RUB » Bibliotheksportal

Sarah Ines Ulbrich, Petra Janning, Ralf Seidel, Jakob Matschke, Anika Gonsberg, Sebastian Jung, Markus Glatzel, Martin Engelhard, Konstanze Winklhofer, Jörg Tatzelt

• The cellular prion protein (PrP\(^{C}\)) is implicated in neuroprotective signaling and neurotoxic pathways in both prion diseases and Alzheimer's disease (AD). Specifically, the intrinsically disordered N-terminal domain (N-PrP) has been shown to interact with neurotoxic ligands, such as Aβ and Scrapie prion protein (PrP\(^{Sc}\)), and to be crucial for the neuroprotective activity of PrP\(^{C}\).
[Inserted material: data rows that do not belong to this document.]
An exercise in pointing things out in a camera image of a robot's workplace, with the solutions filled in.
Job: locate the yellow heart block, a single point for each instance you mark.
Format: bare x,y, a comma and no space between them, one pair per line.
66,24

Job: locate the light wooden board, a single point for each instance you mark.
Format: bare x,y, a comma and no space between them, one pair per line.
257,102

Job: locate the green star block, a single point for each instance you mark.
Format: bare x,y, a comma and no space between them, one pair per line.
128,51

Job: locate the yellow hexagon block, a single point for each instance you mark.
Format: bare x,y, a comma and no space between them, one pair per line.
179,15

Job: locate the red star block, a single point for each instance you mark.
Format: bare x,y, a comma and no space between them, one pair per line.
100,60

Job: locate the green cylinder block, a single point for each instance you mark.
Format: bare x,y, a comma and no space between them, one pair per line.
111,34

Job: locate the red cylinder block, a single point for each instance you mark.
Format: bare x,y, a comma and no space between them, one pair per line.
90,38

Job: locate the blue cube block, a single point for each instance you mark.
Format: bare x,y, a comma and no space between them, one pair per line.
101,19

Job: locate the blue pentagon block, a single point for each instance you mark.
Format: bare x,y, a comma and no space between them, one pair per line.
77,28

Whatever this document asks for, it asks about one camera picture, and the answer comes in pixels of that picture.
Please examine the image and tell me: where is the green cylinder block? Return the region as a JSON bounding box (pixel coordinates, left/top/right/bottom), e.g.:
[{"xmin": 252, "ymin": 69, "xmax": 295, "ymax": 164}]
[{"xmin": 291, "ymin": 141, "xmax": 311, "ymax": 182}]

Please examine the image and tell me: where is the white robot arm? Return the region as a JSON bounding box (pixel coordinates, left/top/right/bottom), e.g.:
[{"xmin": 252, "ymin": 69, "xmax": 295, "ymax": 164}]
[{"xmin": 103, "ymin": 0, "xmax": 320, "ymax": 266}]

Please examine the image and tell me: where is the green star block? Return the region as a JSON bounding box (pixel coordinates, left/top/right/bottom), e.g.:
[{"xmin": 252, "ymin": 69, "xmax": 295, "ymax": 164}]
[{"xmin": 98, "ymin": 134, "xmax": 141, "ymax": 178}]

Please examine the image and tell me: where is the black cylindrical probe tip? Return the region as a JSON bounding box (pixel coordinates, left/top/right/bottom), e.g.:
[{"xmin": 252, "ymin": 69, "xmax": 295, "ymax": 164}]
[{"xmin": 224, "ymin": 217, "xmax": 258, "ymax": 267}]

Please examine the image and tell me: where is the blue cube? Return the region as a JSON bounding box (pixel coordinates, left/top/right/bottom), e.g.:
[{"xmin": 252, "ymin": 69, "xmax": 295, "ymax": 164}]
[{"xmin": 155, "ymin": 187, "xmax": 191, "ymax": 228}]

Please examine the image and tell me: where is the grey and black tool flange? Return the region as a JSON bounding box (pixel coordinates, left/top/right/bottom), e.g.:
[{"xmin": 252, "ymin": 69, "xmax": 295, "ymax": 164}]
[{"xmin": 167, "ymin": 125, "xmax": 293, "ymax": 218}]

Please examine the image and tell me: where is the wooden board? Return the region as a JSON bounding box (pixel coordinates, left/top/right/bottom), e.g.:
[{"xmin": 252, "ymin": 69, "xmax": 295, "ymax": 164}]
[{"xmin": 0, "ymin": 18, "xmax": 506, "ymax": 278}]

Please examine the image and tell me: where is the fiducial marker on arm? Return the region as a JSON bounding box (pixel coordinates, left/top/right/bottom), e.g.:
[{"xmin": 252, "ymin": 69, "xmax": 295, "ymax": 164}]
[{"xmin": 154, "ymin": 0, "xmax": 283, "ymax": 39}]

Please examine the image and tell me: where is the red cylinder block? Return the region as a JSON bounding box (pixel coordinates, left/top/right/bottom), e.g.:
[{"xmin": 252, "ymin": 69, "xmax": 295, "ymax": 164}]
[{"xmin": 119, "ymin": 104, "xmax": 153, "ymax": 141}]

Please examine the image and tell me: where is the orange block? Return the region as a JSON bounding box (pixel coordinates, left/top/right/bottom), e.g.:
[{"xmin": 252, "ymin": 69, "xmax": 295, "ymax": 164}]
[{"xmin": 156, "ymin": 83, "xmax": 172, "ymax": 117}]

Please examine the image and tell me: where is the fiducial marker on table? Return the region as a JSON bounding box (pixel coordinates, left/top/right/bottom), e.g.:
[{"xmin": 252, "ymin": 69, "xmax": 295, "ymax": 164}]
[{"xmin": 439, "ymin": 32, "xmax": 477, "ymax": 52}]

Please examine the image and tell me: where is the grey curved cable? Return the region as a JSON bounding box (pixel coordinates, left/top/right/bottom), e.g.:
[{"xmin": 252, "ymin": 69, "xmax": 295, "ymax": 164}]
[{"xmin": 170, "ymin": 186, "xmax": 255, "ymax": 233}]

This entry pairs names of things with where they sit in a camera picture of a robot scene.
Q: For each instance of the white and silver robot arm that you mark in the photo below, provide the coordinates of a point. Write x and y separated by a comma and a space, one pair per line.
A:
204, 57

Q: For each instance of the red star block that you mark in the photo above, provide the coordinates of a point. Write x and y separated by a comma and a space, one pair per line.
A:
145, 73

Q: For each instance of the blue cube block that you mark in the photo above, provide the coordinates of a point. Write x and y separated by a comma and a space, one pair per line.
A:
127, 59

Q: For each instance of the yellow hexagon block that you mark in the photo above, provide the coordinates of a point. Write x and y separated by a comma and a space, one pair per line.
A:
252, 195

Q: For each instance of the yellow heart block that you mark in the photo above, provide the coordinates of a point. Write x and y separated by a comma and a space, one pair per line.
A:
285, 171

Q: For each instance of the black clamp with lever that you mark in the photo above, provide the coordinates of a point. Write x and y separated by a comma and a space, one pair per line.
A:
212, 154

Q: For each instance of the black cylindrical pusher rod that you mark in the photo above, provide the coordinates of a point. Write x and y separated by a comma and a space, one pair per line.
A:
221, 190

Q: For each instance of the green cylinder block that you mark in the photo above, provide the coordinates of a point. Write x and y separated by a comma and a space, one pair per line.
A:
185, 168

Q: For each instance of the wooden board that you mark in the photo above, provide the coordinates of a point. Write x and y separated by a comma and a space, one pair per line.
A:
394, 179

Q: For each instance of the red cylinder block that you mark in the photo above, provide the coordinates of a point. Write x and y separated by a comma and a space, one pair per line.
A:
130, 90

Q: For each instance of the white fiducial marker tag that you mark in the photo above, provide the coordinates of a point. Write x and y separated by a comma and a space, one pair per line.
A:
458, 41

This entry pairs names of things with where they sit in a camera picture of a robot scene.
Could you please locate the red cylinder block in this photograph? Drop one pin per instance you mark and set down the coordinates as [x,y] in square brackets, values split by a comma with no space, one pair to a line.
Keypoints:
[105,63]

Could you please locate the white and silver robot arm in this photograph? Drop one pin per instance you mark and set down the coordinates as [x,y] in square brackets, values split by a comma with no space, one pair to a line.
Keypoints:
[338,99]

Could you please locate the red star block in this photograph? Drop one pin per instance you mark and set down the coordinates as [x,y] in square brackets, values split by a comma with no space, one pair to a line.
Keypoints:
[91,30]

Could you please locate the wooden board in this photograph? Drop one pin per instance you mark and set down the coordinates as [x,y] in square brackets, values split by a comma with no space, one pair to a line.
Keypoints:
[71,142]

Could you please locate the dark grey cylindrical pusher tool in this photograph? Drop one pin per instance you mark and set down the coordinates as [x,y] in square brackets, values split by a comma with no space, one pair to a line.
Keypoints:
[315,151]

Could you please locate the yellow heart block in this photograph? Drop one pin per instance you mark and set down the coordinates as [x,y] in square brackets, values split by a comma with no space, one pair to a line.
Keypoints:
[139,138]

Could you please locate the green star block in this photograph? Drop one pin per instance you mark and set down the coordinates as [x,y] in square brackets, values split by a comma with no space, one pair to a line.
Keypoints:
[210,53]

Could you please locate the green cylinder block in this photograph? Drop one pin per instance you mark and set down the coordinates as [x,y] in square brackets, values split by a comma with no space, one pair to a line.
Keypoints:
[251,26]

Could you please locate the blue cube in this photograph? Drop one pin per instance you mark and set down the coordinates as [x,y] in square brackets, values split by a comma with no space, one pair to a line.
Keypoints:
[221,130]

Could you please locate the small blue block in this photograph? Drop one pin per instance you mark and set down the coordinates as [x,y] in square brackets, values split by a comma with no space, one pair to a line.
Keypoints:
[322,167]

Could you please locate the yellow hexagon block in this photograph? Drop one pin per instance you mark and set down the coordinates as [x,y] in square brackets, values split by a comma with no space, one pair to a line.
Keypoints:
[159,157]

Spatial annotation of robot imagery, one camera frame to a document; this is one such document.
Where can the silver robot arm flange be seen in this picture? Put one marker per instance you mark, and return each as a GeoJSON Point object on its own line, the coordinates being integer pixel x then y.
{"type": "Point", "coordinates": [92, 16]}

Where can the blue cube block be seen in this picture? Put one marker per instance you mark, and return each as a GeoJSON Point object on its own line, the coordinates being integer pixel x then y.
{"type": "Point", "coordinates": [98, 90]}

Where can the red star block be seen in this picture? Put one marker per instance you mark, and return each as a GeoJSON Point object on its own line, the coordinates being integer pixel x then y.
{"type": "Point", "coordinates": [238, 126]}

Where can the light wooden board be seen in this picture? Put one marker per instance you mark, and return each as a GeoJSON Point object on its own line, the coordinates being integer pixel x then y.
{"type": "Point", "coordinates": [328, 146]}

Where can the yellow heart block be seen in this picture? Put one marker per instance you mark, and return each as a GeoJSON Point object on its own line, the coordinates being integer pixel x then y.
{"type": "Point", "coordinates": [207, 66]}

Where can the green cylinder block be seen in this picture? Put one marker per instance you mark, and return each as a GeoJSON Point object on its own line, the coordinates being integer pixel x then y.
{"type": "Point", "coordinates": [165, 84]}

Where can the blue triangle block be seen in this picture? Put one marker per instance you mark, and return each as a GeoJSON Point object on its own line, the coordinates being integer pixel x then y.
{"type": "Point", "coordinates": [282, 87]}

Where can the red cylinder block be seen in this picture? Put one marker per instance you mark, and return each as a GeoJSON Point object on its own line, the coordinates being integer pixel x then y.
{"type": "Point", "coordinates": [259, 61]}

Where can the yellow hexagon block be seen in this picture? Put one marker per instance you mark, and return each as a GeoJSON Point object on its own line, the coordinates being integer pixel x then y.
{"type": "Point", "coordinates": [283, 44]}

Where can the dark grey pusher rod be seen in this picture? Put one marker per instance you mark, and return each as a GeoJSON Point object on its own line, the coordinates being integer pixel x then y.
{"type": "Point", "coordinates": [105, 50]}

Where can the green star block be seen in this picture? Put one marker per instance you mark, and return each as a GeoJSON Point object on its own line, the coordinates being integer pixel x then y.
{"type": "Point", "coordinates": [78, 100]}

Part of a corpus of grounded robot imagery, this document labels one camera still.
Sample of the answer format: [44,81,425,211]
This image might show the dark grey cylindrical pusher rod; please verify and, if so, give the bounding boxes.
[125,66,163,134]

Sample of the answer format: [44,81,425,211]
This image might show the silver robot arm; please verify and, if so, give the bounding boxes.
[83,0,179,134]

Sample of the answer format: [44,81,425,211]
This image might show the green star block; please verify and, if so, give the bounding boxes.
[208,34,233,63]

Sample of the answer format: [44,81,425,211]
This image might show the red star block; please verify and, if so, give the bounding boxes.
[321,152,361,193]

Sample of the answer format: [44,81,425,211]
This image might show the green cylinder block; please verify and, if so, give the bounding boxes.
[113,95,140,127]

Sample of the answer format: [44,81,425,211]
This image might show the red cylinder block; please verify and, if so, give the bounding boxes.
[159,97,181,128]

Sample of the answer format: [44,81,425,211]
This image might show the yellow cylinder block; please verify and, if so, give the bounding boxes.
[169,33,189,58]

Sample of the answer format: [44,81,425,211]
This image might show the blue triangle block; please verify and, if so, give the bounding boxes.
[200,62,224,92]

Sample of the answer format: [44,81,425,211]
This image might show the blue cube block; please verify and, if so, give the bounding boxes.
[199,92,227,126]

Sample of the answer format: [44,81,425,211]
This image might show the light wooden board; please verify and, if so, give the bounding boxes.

To gain further insight into cellular pathways tied to PrP, we analyzed the brain interactome of N-PrP. As a novel approach employing recombinantly expressed PrP and intein-mediated protein ligation, we used N-PrP covalently coupled to beads as a bait for affinity purification. N-PrP beads were incubated with human AD or control brain lysates. NPrP binding partners were then identified by electrospray ionization tandem mass spectrometry (nano ESI-MS/MS). In addition to newly identified proteins we found many previously described PrP interactors, indicating a crucial role of the intrinsically disordered part of PrP in mediating protein interactions. Moreover, some interactors were found only in either non-AD or AD brain, suggesting aberrant PrPC interactions in the pathogenesis of AD.